Everything below from the line with "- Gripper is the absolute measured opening" through the line with "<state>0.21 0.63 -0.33" must be retyped exactly, except the pictures.

>>>

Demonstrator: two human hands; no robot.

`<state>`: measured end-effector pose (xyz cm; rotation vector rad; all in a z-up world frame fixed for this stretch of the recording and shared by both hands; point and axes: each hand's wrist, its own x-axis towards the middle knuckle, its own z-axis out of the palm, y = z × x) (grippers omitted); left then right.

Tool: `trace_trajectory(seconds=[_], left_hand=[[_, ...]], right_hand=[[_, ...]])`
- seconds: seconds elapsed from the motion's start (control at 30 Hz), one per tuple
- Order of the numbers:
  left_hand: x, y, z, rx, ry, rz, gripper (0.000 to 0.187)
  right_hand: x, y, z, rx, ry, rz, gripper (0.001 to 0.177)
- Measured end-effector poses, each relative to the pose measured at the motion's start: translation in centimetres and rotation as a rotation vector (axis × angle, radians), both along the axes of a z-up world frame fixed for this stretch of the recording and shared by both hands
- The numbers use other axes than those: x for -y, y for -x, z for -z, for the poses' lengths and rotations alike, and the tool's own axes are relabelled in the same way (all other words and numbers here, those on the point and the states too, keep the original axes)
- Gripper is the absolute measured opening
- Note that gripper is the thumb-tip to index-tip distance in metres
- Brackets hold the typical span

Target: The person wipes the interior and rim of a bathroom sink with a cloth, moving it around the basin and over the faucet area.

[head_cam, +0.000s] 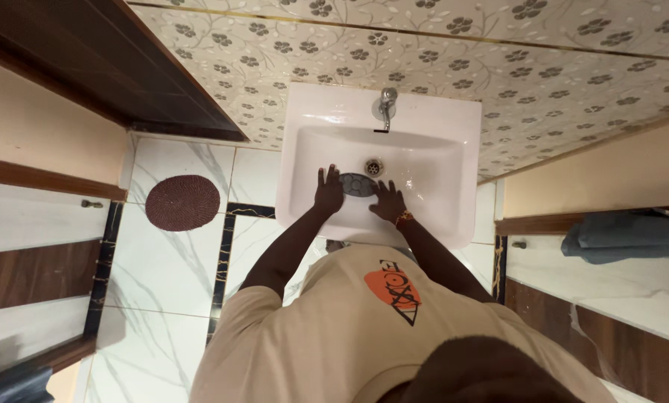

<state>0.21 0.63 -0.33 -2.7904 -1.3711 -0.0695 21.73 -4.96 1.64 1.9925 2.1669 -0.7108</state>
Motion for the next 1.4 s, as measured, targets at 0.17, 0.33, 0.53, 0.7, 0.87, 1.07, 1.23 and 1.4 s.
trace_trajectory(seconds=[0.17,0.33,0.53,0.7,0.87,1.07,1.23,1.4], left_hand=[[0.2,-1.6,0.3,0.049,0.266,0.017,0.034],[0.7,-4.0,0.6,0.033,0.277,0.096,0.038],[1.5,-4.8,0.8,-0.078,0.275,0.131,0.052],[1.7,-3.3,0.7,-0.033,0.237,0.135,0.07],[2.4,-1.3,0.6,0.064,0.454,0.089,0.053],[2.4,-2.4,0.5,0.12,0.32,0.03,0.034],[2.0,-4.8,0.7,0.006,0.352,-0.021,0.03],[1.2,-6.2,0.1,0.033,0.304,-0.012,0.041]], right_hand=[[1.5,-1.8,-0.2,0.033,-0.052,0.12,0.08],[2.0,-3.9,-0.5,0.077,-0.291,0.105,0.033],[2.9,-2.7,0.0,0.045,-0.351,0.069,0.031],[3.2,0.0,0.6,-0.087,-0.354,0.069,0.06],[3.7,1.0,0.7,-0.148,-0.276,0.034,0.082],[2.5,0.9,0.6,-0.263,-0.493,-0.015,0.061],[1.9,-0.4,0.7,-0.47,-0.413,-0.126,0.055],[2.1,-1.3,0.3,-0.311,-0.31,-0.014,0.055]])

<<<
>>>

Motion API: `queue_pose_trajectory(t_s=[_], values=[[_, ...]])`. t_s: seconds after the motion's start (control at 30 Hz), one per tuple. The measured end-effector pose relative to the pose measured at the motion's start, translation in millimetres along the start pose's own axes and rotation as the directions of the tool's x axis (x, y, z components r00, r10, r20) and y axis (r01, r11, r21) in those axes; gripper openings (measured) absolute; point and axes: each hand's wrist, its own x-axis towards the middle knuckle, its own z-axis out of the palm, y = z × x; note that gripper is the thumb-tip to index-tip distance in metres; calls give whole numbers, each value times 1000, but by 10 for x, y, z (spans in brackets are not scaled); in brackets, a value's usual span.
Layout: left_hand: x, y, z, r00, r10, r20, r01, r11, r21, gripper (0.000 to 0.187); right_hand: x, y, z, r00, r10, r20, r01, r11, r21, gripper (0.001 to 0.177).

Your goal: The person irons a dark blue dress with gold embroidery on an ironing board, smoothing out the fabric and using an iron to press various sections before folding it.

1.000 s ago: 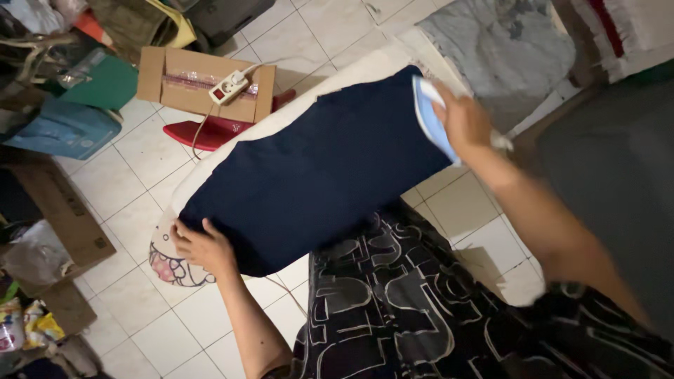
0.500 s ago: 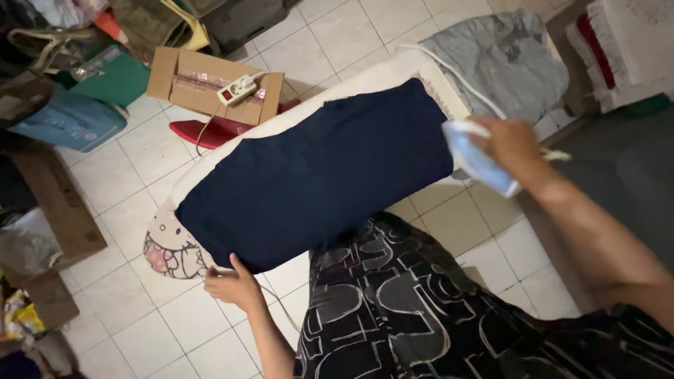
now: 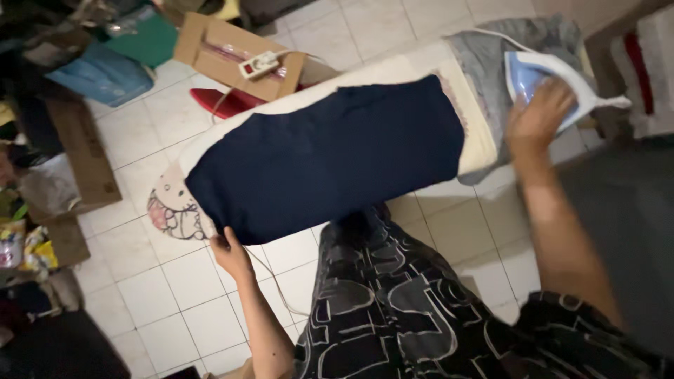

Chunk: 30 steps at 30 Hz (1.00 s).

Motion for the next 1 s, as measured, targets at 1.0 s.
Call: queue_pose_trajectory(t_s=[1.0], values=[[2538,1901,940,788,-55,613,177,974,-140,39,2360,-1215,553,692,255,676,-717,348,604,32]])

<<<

RESULT BELOW
- Gripper is the absolute measured opening
- Note that gripper is the thumb-tip to index-tip distance in metres
- Brackets hold the typical span

Target: The person wipes the interior and rim of a bathroom sink with a cloth, moving it around the basin and over the faucet area.

[head_cam, +0.000s] 

<state>0.21 0.63 -0.33 -2.7904 -1.3711 -0.0695 21.73 -4.96 1.64 1.9925 2.1669 -0.7108</state>

This completes the output.